English phrases | Russian phrases | Turkish phrases
Translate.vc / Turc → Espagnol / [ K ] / Kil

Kil traduction Espagnol

451 traduction parallèle
Kendisi de vahşi bir çiçek olan Pearl. O, sert kil kadar gururlu, çiçek vermekte hızlı davranan... Ölmek içinse çok genç olan Pearl.
Pearl, que era una flor silvestre... brotó de la arcilla dura, rápida en florecer... y de muerte temprana.
Atinin nalindaki kil sadece Coral Flats'te var.
La arcilla de la herradura de tu caballo sólo puede venir de un sitio, Coral Flats.
Kil, kile geri dönüyor...
El barro vuelve al barro.
KIL PAYI
TESTIGO ACCIDENTAL
Kilci akımını, biri çanak çömlek yapmak için ta Romanya'dan buraya kil göndermiş.
Un envio de arcilla desde Rumanía por barco. Toda la tripulación murió en el camino.
Bu kum bahsettiğimiz dönemin katmanında bulunan kızıl kil ile aynı.
Esta arena es similar a la arcilla roja encontrada en los estratos de ese período en particular
Dünyaya gelen tanriçam, öpücügünle beni ölümsüz kil sölen gibi bir hayat yasayalim.
Oh, diosa venida a la Tierra, hazme inmortal con tu beso y viviremos de néctar y ambrosía.
Oh, benim kil günlerim ve iyi günlerim var.
Tengo mis días de arcilla y los buenos.
Koşan Buffalo, kabileni kil kuyusuna getir.
Búfalo Corredor, trae a tu gente a la pendiente de arcilla.
Onları kil kuyusu çevresine yerleştirmesini Şerife ben söyledim.

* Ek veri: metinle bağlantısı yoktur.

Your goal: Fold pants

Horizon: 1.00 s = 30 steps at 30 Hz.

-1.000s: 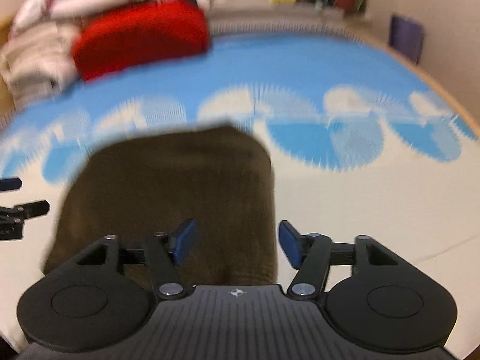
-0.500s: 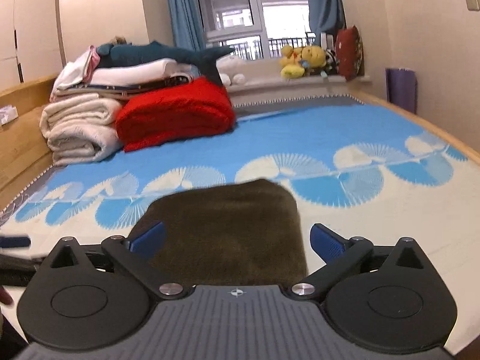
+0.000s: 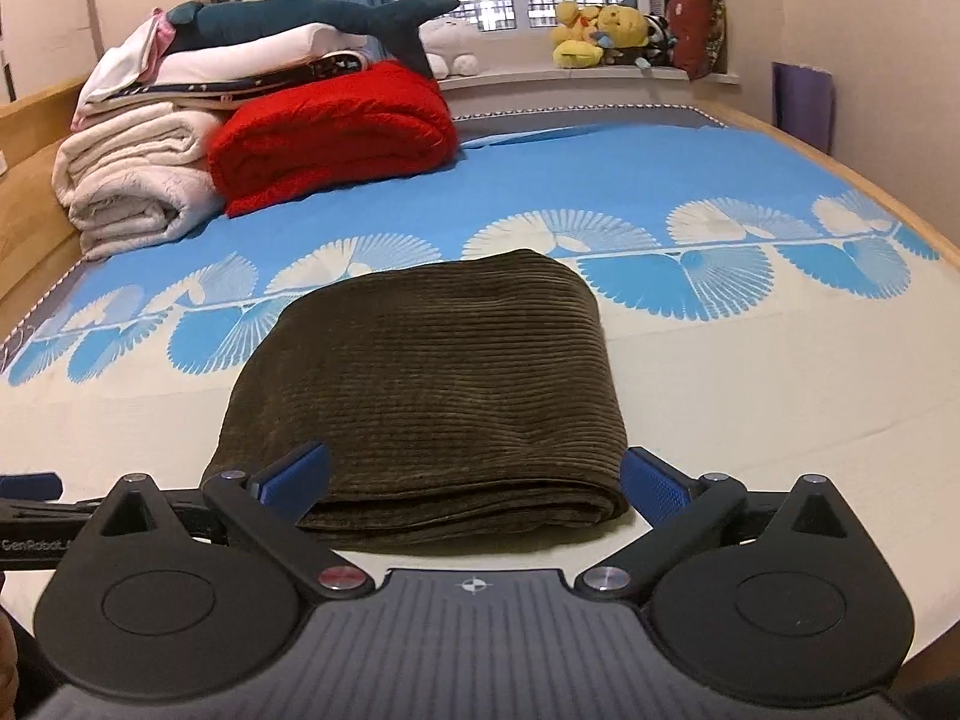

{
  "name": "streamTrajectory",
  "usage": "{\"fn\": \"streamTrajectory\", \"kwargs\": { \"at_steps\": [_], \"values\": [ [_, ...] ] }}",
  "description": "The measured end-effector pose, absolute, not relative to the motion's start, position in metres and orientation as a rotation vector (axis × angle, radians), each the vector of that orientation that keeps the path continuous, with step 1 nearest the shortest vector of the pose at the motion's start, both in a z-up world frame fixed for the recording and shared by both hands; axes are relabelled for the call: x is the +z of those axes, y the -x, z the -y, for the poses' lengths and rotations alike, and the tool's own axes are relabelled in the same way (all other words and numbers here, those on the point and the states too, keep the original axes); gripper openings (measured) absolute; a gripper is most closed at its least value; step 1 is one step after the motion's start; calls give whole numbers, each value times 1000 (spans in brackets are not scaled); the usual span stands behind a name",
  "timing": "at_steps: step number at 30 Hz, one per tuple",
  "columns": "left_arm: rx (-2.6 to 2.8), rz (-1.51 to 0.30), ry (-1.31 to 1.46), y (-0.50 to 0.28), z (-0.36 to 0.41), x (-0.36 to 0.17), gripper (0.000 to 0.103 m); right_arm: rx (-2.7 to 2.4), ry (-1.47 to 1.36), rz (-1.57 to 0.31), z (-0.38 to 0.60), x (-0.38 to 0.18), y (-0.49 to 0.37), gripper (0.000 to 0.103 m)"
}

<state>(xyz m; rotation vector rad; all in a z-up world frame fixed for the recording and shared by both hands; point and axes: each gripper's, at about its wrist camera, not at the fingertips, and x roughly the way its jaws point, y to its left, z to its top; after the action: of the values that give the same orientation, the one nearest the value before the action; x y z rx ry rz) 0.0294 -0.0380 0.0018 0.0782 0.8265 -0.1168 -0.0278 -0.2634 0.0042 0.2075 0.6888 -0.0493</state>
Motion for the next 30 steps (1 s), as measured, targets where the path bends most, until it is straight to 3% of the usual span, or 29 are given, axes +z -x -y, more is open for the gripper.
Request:
{"fn": "streamTrajectory", "kwargs": {
  "at_steps": [30],
  "values": [
    [-131, -849, -63, -35, 36, -2, 103, -25, -140, -718, 252, -3, 23, 102]
  ]
}}
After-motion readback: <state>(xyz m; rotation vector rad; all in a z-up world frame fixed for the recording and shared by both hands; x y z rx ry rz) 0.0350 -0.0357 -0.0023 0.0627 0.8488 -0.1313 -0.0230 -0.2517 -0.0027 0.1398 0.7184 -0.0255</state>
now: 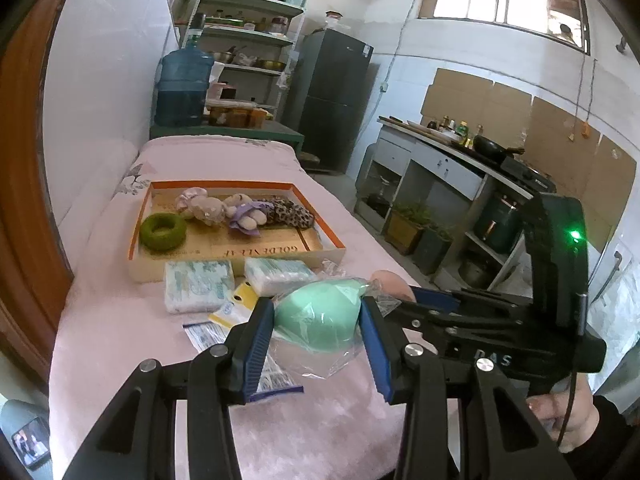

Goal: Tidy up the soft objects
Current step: 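Carry the mint sponge and pink sponge into the box lid with both tools, then open both tools to release the two sponges in the lid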

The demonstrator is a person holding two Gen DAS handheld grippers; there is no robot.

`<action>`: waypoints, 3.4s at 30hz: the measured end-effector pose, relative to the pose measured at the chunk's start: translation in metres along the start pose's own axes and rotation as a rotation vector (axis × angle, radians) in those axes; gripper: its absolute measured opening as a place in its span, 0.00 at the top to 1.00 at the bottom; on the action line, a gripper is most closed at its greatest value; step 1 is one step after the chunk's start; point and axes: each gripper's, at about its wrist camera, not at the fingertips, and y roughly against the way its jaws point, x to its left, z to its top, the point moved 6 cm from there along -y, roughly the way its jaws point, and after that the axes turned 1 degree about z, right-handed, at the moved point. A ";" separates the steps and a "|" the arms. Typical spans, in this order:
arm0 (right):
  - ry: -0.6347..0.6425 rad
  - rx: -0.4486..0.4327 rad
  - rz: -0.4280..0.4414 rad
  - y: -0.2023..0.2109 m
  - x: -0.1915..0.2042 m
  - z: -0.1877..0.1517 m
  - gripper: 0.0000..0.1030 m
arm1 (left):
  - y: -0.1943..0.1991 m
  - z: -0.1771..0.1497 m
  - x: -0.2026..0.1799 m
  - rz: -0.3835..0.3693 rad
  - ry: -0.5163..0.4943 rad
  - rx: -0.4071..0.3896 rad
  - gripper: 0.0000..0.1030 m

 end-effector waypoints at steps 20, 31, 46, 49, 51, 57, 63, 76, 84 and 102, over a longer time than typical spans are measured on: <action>0.015 -0.014 0.025 -0.032 -0.004 0.035 0.60 | -0.047 0.037 0.042 0.086 0.046 0.014 0.57; -0.016 -0.025 0.018 -0.053 -0.019 0.053 0.60 | -0.074 0.050 0.063 0.192 0.052 0.039 0.57; -0.056 -0.018 -0.045 -0.088 -0.042 0.076 0.60 | -0.111 0.064 0.093 0.274 0.088 0.069 0.57; -0.061 -0.015 -0.048 -0.095 -0.046 0.079 0.60 | -0.117 0.066 0.097 0.277 0.092 0.073 0.57; -0.066 -0.014 -0.049 -0.100 -0.049 0.082 0.60 | -0.120 0.068 0.100 0.282 0.092 0.075 0.57; -0.075 -0.015 -0.051 -0.109 -0.054 0.087 0.60 | -0.131 0.075 0.109 0.295 0.092 0.074 0.57; -0.075 -0.013 -0.053 -0.116 -0.056 0.092 0.60 | -0.140 0.080 0.116 0.317 0.082 0.073 0.57; -0.076 -0.002 -0.072 -0.141 -0.068 0.108 0.60 | -0.160 0.086 0.129 0.339 0.080 0.094 0.57; -0.085 0.046 -0.095 -0.171 -0.081 0.105 0.60 | -0.180 0.075 0.128 0.342 0.068 0.139 0.57; -0.069 0.098 -0.142 -0.197 -0.088 0.093 0.58 | -0.197 0.063 0.138 0.308 0.132 0.198 0.54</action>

Yo le dije al comisario Lord que podía ubicarlos en la pendiente de arcilla.
- Kayrak mı, kireçtaşı mı, kil mi?
- ¿ Pizarroso, arcilloso...?
Sonra, devasa bir kil kalıp içine dökülür.
Entonces lo vertieron en un gigantesco molde.

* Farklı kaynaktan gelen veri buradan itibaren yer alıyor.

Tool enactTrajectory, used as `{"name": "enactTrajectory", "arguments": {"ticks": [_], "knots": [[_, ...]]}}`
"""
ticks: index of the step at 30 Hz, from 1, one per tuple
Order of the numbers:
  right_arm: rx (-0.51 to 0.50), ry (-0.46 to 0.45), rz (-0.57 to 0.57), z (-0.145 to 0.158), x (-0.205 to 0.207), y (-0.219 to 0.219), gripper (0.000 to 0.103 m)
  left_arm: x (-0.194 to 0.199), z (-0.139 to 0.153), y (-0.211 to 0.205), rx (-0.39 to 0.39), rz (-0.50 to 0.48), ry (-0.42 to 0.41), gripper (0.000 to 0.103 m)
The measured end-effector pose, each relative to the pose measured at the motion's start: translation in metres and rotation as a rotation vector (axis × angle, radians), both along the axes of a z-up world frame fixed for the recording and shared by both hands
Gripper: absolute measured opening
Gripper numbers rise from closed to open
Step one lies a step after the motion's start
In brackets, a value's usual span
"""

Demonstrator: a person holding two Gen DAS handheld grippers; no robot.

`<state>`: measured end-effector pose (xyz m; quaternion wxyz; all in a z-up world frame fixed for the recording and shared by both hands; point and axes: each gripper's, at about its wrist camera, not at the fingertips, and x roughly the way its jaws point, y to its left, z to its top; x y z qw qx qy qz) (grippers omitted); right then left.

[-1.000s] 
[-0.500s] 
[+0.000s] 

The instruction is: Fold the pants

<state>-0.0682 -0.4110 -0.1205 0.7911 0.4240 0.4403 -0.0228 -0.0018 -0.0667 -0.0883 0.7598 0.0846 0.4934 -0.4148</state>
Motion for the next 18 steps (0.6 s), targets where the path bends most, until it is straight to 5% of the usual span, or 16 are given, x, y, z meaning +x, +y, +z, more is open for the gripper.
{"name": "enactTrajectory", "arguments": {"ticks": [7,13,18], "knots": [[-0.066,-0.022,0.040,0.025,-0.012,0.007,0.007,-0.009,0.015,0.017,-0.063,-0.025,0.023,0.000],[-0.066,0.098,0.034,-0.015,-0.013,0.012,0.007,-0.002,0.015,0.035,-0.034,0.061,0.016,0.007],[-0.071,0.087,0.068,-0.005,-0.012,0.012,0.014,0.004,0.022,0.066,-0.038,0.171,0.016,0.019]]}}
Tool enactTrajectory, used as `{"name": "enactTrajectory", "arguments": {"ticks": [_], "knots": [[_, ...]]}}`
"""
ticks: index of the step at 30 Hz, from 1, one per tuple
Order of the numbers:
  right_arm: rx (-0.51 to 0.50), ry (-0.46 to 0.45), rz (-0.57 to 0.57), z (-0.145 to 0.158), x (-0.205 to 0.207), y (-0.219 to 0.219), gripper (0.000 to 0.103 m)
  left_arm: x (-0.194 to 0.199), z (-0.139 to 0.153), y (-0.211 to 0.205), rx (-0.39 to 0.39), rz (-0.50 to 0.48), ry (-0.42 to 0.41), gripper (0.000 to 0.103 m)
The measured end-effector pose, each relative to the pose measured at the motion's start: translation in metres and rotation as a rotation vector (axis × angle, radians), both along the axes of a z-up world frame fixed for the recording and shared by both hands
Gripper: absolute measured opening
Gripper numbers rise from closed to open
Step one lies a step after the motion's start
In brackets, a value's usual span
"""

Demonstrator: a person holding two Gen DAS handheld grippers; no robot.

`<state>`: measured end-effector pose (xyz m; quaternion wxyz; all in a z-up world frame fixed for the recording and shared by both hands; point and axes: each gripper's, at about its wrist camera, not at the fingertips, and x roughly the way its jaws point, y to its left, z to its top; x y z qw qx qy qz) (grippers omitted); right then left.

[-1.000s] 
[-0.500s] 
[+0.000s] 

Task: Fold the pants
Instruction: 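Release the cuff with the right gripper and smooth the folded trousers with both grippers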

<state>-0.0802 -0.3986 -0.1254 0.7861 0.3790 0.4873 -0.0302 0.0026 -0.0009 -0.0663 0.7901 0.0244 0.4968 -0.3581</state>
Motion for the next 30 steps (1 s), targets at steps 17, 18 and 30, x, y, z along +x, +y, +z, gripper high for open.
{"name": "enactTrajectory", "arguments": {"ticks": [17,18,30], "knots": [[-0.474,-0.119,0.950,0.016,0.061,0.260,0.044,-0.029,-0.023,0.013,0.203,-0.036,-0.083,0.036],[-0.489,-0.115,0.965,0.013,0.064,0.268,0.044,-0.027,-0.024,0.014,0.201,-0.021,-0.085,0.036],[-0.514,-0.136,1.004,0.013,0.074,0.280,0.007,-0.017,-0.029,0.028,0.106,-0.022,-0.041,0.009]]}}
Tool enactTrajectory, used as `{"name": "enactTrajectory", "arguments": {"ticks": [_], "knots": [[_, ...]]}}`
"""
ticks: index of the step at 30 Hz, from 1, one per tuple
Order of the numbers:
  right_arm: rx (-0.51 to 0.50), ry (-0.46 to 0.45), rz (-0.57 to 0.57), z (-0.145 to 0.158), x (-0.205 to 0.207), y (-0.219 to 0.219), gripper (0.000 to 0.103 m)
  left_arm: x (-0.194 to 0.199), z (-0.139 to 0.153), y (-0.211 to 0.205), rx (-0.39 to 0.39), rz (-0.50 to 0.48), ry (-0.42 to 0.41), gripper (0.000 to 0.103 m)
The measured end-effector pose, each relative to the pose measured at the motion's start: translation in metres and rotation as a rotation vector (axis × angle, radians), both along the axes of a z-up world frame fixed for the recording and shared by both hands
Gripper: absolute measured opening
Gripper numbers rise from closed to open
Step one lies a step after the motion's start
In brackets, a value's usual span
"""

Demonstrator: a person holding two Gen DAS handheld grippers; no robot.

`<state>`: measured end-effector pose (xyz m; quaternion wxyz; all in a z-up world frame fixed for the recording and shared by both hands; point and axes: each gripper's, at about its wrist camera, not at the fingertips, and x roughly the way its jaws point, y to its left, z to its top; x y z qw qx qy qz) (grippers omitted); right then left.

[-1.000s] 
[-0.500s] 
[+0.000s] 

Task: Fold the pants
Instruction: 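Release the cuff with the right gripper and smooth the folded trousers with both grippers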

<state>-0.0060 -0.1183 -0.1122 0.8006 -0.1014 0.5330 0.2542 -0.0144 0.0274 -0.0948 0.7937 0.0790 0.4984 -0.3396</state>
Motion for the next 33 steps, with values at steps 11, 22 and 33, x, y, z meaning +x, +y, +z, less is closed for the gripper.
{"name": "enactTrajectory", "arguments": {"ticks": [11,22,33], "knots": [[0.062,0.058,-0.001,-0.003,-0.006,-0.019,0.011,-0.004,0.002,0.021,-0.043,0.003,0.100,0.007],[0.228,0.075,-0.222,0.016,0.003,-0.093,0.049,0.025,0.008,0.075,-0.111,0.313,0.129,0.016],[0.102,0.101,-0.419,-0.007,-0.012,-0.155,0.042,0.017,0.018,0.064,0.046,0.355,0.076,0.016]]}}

- Tereyagdan kil çeker gibi oldu hersey.
- Esta operacion ha sido muy facil.
Hayır, bu doğru kil değil.
No, no es este tipo de barro.
- Bu kil iyi değil, değil mi?
- ¿ Verdad que es un barro malo?
İyi kil bulana kadar aramaya devam edeceğiz.
Buscaremos hasta que no encontremos.
Al yine, Ağustos neredeyse bitiyor, ve hala kil bulamadık.
Otra vez. Está terminando Agosto y todavía no hemos encontrado el Iodo.
Bunun doğru kil olmadığını biliyorum.
¡ Sé muy bien que no es este lodo!
Bu kil!
¡ El barro!
Moğolistan'da 2,000 yıllık kil toprak buldum.
Conseguí arcilla de 2000 años de antigüedad en Mongolia.
Çömlek yapmak için kil çıkarılan yer burası mı?
¿ Aquí es de donde se extrae arcilla?
Babanı aramak için Iwama kil ocağına gitti.
Fue a buscar a tu padre a la excavación de arcilla en el Monte Iwama.
- Ve killi toprak kayıyor. - Kil iyiye işarettir.
Rodeados de porquería Eso es buena señal
Daha dengeli bir zemin ve kırmızı kil yüzeyi olmalıydı.
Necesita más tierra roja y líneas bien marcadas.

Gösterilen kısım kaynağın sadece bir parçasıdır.